▶ _Task details_
Retype word for word the lines of the data below, from the first to the one bearing "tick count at", with that one included.

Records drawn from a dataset
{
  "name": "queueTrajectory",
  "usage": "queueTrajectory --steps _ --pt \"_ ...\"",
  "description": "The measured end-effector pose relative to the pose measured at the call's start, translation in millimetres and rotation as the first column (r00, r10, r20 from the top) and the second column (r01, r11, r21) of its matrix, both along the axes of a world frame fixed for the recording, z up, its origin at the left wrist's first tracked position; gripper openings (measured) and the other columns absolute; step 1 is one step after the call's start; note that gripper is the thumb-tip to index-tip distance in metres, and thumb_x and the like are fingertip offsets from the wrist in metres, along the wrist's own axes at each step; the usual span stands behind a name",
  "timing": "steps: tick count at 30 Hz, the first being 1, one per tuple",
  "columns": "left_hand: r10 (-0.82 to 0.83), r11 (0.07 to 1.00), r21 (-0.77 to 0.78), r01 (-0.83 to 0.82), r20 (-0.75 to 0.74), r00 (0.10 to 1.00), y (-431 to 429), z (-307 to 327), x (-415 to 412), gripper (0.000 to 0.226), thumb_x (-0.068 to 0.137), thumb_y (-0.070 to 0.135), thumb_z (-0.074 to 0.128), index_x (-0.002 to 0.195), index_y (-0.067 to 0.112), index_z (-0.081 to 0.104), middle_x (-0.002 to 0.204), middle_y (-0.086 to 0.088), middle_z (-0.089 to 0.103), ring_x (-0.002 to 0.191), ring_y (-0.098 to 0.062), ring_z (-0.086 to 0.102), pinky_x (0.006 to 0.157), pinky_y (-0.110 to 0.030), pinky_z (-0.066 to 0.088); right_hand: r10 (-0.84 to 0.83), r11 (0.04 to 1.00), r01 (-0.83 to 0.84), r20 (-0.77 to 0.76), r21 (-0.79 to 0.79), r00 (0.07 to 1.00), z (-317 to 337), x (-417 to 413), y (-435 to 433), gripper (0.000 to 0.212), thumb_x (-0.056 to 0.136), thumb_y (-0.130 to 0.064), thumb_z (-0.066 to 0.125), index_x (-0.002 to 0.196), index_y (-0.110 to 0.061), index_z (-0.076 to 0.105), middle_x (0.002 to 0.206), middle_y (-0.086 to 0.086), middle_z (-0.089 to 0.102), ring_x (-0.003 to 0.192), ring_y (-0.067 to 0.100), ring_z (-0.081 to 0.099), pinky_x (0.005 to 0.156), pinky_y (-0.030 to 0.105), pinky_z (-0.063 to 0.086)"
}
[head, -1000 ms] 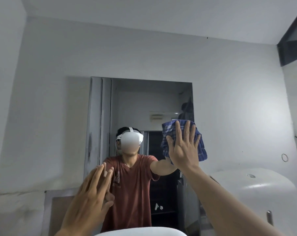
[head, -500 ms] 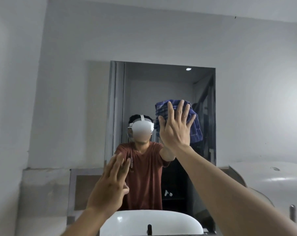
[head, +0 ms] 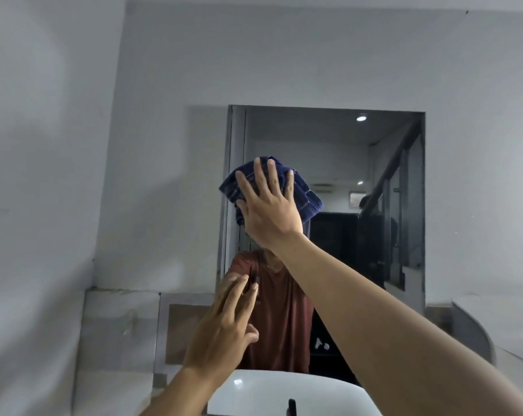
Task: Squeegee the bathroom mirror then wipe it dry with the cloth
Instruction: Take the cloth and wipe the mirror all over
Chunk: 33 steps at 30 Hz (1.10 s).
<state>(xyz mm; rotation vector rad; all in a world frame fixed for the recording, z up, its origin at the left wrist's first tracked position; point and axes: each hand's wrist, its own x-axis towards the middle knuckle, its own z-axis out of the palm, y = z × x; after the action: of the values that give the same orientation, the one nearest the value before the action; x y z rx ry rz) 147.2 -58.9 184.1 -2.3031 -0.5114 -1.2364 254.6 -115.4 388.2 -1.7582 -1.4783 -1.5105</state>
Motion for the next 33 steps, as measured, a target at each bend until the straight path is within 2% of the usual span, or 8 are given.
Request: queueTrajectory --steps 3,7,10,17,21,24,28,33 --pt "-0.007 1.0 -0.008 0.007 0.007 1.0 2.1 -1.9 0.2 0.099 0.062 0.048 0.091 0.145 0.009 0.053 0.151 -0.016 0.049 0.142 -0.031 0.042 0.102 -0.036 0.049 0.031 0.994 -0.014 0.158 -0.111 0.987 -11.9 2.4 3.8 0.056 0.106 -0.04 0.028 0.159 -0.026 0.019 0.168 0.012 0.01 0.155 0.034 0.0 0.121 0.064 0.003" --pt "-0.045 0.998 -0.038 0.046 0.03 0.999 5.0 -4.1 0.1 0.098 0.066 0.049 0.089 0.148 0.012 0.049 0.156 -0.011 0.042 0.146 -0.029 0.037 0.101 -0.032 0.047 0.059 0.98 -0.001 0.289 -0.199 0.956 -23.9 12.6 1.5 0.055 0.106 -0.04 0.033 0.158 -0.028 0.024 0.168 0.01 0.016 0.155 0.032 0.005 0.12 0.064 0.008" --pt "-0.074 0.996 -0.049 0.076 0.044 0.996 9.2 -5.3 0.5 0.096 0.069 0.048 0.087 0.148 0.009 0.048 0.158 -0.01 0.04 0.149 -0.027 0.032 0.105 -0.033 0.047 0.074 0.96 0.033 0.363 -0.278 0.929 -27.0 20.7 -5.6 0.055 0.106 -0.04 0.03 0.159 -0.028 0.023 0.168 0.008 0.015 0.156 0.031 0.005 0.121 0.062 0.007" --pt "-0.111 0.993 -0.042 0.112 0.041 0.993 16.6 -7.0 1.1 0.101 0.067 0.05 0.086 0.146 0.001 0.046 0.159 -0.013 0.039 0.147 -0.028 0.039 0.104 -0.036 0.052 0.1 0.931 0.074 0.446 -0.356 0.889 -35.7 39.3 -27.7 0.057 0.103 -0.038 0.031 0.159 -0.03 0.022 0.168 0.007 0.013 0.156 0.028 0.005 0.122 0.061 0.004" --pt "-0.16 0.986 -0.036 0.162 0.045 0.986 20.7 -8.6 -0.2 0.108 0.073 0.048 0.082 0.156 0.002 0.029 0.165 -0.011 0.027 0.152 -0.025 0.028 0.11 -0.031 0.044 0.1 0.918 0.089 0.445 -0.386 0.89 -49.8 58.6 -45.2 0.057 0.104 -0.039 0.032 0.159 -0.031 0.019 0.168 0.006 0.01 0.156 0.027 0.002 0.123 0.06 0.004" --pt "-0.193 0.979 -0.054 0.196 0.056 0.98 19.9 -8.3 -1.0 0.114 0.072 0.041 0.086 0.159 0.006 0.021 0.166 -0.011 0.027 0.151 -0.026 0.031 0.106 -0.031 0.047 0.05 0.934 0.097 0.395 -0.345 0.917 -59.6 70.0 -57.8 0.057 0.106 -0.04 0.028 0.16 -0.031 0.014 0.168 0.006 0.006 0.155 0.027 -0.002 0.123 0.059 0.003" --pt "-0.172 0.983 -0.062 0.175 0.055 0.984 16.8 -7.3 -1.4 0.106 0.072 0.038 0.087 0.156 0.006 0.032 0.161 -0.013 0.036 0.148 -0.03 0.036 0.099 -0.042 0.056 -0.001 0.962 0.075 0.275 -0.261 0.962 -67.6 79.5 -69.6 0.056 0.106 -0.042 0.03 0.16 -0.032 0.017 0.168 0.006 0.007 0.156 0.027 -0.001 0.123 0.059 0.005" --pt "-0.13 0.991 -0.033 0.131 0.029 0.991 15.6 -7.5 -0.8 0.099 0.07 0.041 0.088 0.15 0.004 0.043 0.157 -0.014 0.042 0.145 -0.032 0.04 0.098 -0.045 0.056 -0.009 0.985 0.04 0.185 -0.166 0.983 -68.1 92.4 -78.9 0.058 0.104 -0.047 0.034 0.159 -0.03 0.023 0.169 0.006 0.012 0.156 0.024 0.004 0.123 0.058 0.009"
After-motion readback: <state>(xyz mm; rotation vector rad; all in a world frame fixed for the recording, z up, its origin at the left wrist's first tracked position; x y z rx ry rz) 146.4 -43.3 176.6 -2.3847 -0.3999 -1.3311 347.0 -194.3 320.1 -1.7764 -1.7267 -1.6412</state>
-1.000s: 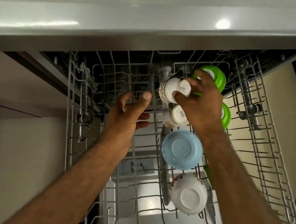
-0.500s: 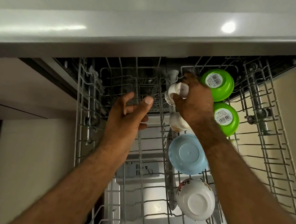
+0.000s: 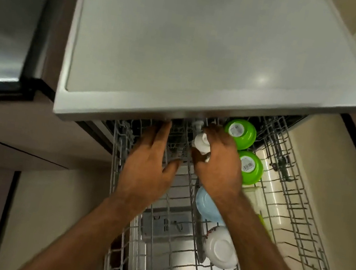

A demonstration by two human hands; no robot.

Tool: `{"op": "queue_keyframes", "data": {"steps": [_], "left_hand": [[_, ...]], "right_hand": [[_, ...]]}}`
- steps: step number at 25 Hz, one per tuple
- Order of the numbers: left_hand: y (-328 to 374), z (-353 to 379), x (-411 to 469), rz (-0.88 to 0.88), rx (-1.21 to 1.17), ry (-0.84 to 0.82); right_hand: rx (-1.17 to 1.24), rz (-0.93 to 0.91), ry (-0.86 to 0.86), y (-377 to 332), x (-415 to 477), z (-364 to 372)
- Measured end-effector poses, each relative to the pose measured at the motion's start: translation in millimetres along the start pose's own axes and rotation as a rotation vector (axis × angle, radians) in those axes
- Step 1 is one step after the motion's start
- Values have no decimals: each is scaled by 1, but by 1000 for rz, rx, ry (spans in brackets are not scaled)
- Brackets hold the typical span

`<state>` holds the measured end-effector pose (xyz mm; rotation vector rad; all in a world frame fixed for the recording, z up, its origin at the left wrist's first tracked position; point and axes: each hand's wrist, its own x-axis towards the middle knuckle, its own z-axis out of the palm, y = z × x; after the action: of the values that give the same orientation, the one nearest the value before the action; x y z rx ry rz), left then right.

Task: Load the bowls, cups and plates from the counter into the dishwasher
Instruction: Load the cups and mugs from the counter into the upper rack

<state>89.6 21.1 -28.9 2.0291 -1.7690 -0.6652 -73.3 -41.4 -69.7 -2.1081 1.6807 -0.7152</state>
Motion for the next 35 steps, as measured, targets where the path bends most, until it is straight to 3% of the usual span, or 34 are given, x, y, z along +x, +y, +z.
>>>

▶ _Answer to the problem_
{
  "name": "queueTrajectory",
  "usage": "queueTrajectory --steps _ --pt \"_ ...\"",
  "description": "The measured end-effector pose relative to the pose measured at the call's start, translation in millimetres and rotation as the first column (r00, r10, r20 from the top) and the second column (r01, r11, r21) of its matrix, both along the axes of a world frame fixed for the recording, z up, its origin at the left wrist's first tracked position; gripper openings (measured) and the other columns absolute; step 1 is one step after the call's start; note that gripper is the thumb-tip to index-tip distance in metres, and thumb_x and the like are fingertip offsets from the wrist in metres, along the wrist's own axes at each step; the usual span stands behind a name",
  "timing": "steps: tick count at 30 Hz, the first being 1, one per tuple",

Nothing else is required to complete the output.